L _M ＝(1-λ)L _CB +L _H

the loss of weight balance is expressed as:

wherein w is _i Representing class weights, z _i Representing the output of the network, N representing the total number of categories, z _j Representing a network output;

the total loss function is:

L＝L _M +αλL _D

wherein,α＝10 ^-x for loss of distillation L _D Is adjusted to be with L _M On the same order of magnitude;

wherein, the previous round of learning N _old The model of the class is used as a teacher model, and N needing to be learned in the round is used as a teacher model _old +N _new The model of the class is called a student model; the input of the student model is the union of the sampled old class sample and the new class sample, and the symbol is D _t ＝D _o ′ _ld ∪D _new The corresponding output isThe same data is output after passing through the teacher modelDividing each term of the probability output by the teacher model by the temperature coefficient T before passing through the softmax layer, and marking the result as soft label pi (z'), and dividing each term of the probability output by the student model by the temperature T as pi (z); the first stage training process is as follows: sample D of new fault class _new With old fault class paradigm set D _o ′ _ld Mixing, designated as D _t As the input of the model, the output of the network is obtained through a feature extraction layer and a classifier, and the optimization target is to minimize the weighted sum of distillation loss and the loss of a multi-granularity regularized re-balancing module;

the second stage training process is as follows: sampling the data into training subsets with balanced categories, freezing parameters of a feature extraction layer, and independently retraining a classifier; the optimization objective is to minimize the weighted sum of distillation losses and the loss of the multi-granularity regularized re-balancing module.

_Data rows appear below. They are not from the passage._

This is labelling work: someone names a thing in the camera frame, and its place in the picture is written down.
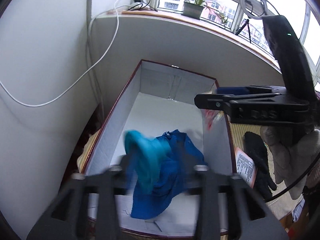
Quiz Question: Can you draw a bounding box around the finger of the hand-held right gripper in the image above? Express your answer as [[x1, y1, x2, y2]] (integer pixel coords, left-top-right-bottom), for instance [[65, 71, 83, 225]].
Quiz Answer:
[[215, 86, 291, 96], [194, 92, 309, 125]]

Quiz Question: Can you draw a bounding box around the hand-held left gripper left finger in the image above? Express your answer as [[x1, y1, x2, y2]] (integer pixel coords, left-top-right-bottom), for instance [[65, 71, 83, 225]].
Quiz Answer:
[[26, 155, 137, 240]]

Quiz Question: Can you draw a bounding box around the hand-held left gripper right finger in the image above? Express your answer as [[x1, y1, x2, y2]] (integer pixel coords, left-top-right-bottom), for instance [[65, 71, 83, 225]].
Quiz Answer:
[[175, 140, 289, 240]]

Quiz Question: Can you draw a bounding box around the red and white cloth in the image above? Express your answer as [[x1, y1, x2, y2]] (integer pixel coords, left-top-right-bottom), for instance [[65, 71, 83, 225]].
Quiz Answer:
[[203, 90, 225, 132]]

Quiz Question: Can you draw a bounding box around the dark blue knitted cloth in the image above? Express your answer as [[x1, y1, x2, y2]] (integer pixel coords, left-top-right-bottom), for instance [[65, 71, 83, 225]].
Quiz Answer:
[[130, 129, 208, 221]]

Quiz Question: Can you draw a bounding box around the teal cloth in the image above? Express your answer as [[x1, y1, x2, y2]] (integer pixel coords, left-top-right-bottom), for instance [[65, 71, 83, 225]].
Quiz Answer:
[[124, 130, 173, 195]]

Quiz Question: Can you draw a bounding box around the white cardboard box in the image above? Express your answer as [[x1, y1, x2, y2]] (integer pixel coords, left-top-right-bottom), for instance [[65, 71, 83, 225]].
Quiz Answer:
[[80, 59, 237, 238]]

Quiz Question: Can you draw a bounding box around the person's right hand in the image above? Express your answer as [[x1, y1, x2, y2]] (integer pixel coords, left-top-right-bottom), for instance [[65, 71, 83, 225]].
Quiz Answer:
[[259, 124, 320, 201]]

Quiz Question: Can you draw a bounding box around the orange paper card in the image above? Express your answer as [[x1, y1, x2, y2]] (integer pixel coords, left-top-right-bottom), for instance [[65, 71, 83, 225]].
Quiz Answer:
[[234, 147, 258, 188]]

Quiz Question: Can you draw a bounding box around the yellow striped cloth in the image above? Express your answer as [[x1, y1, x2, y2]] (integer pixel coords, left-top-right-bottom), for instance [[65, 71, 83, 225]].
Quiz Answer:
[[76, 127, 105, 174]]

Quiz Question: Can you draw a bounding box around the black glove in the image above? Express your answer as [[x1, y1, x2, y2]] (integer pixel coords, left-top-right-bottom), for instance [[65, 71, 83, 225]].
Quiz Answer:
[[244, 131, 277, 201]]

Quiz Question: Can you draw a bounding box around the striped woven mat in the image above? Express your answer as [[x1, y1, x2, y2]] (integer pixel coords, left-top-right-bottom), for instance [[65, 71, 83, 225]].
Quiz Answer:
[[229, 122, 304, 220]]

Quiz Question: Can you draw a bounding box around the potted plant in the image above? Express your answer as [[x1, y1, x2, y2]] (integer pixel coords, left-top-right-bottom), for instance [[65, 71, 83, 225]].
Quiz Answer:
[[182, 0, 230, 25]]

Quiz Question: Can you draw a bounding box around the white power adapter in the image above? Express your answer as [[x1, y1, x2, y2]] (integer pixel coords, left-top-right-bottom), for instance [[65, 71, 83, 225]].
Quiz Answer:
[[127, 0, 150, 12]]

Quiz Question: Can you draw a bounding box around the ring light on tripod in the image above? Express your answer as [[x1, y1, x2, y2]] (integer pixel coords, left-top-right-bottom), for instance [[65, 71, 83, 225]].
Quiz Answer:
[[233, 0, 269, 44]]

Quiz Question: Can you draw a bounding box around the black cable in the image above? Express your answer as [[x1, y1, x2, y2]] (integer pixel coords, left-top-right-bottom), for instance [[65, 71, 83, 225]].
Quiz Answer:
[[264, 152, 320, 203]]

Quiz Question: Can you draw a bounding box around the white cable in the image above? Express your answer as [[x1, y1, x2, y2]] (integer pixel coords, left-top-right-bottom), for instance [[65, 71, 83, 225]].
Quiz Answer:
[[0, 0, 134, 107]]

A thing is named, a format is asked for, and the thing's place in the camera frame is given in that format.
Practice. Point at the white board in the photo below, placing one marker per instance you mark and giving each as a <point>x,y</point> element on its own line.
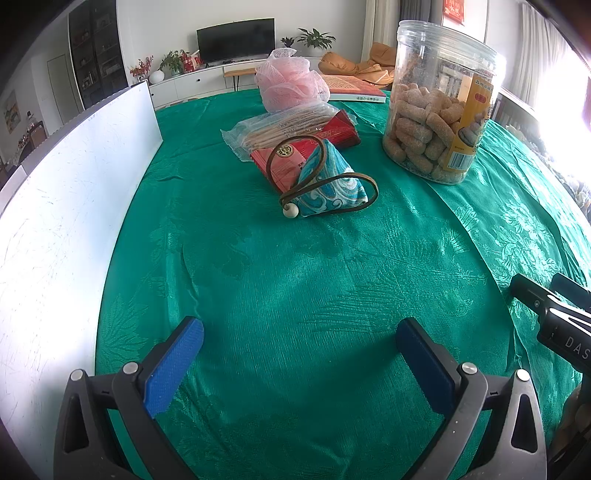
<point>69,207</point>

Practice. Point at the orange lounge chair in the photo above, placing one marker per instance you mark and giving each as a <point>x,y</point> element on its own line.
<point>360,64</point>

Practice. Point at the black television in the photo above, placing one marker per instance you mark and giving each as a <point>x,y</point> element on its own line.
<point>235,41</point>

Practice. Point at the tiny potted plant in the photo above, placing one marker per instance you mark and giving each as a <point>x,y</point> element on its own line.
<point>287,41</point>

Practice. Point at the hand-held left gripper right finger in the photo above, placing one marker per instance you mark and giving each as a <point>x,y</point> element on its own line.
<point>425,364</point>

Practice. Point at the pink mesh bath sponge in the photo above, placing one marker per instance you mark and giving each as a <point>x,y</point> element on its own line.
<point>286,78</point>

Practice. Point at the white curtain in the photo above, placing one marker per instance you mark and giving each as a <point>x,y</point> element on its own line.
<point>542,41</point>

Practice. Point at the clear packet of chopsticks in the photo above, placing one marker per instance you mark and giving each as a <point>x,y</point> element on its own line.
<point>277,129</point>

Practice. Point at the red wall hanging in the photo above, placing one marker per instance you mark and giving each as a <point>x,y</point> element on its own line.
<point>453,8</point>

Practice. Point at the person's right hand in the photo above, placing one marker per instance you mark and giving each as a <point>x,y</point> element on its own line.
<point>577,415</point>

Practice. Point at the framed wall picture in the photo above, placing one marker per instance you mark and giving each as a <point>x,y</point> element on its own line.
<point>12,106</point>

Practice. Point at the orange cover book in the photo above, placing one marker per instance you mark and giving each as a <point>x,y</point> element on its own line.
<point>351,85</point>

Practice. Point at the small leafy potted plant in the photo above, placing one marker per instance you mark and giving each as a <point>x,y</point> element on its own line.
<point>173,62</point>

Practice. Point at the clear plastic snack jar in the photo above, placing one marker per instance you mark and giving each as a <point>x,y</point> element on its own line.
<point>429,129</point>

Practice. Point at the dark display cabinet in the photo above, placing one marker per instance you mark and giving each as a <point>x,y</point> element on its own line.
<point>99,50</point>

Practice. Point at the green tablecloth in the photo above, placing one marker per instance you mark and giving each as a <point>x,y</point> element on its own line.
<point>286,286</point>

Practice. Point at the red gift boxes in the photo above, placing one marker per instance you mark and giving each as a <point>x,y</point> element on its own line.
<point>193,61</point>

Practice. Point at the small wooden table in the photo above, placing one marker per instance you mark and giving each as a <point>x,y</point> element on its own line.
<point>239,71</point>

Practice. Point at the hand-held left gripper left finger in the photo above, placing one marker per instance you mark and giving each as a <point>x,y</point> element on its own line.
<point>173,364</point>

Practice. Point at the teal patterned pouch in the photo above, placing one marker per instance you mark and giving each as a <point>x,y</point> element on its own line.
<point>332,189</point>

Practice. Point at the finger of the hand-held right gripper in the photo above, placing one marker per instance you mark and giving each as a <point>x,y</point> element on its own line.
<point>531,295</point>
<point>572,288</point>

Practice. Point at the white television cabinet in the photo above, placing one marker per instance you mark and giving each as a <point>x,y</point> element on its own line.
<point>184,87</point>

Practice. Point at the large potted green plant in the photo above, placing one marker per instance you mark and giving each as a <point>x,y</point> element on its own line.
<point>316,40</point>

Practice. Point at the vase with red flowers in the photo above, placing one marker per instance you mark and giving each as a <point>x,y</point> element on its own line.
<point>144,69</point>

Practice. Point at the grey curtain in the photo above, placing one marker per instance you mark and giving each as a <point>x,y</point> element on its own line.
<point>408,10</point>

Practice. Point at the red packet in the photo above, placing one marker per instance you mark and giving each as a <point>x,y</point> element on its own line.
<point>286,164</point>

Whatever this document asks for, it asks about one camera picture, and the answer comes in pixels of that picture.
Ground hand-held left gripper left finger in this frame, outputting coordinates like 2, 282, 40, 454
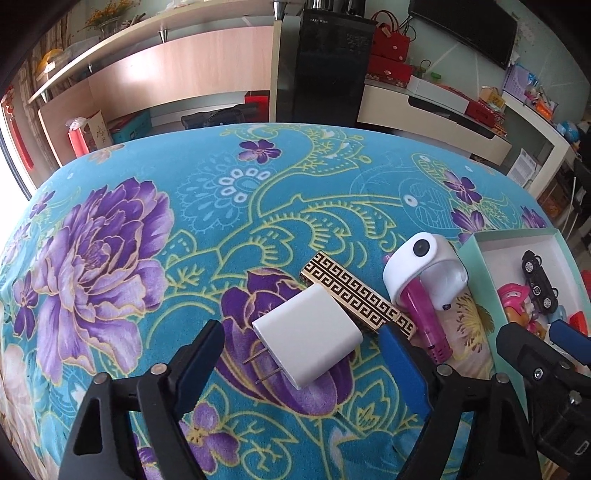
58, 319, 225, 480

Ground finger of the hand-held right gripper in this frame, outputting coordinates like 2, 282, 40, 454
549, 320, 591, 365
495, 322, 580, 407

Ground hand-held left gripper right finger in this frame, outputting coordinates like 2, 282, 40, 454
379, 323, 541, 480

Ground red toy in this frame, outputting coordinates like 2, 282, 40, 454
567, 311, 591, 337

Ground black toy car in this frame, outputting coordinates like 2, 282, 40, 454
521, 249, 561, 315

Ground white charger plug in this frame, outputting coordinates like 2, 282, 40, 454
242, 284, 363, 391

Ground white box with teal rim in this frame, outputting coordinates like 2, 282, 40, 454
459, 228, 591, 370

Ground pink toy dog figure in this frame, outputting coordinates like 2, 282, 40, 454
496, 283, 552, 340

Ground gold patterned flat case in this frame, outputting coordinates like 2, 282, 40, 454
299, 251, 417, 340

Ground black chair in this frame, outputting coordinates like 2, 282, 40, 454
570, 159, 591, 232

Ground floral turquoise blanket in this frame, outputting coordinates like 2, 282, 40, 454
0, 122, 591, 480

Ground white printed sheet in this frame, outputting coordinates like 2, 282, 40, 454
508, 148, 541, 185

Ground white desk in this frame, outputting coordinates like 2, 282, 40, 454
501, 90, 575, 199

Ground red patterned box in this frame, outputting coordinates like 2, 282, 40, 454
464, 99, 509, 137

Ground teal crate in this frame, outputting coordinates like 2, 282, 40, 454
108, 111, 153, 144

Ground black case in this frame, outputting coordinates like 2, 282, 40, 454
181, 104, 259, 130

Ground yellow box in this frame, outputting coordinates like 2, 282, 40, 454
478, 87, 504, 112

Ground red bag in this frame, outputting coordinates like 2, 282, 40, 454
67, 127, 90, 158

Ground cream paper bag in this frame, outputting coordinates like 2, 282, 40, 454
85, 110, 114, 146

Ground white television stand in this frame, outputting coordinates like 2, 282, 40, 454
358, 78, 514, 164

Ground small red box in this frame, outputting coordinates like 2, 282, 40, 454
244, 91, 271, 121

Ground white flat box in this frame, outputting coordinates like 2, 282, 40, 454
409, 74, 474, 112

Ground red hanging decoration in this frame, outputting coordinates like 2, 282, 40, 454
0, 88, 35, 171

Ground red gift box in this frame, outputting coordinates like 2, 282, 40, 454
367, 56, 415, 88

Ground beige wooden shelf unit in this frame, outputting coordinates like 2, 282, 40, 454
25, 0, 278, 167

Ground black cabinet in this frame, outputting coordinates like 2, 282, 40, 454
277, 8, 377, 127

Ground black television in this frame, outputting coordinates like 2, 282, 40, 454
407, 0, 519, 70

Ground red handbag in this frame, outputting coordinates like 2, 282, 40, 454
369, 11, 411, 61

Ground patterned curtain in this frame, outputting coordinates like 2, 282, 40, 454
18, 51, 47, 107

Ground golden round ornament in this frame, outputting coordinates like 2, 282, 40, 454
39, 48, 70, 75

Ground yellow flowers in vase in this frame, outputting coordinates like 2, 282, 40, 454
85, 0, 134, 28

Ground magenta handle toy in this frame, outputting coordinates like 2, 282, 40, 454
401, 281, 454, 365

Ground purple wall calendar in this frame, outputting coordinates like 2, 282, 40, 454
508, 65, 536, 100

2. A fault diagnosis device based on multi-granularity regularized rebalancing increment learning, the device comprising: a processor and a memory, the memory having stored therein program instructions that cause an apparatus to perform the method steps of claim 1, the processor invoking the program instructions stored in the memory.

3. A computer readable storage medium, characterized in that the computer readable storage medium stores a computer program comprising program instructions which, when executed by a processor, cause the processor to perform the method steps of claim 1.